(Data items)

==============================

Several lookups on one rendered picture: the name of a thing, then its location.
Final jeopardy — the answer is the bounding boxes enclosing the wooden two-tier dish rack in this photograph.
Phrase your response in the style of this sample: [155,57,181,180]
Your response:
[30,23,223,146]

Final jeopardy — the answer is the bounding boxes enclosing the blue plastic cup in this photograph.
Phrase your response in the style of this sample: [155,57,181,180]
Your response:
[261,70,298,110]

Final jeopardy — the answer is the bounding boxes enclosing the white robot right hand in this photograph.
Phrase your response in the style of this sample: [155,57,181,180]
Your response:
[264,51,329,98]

==============================

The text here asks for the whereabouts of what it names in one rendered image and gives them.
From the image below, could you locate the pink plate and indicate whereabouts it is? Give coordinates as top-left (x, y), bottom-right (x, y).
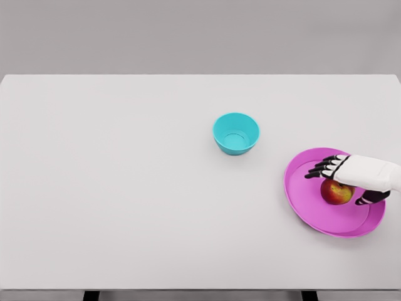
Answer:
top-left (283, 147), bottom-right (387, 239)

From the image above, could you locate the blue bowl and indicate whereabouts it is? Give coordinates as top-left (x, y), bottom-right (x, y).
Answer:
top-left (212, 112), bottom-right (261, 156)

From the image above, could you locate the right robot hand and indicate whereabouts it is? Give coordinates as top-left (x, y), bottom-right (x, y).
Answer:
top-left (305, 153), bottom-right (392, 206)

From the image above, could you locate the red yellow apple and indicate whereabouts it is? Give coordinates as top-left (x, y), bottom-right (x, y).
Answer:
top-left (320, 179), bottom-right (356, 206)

==============================

Work instruction: State the number of lines in the records that include "indicate", and write nothing else.

Solution below: 4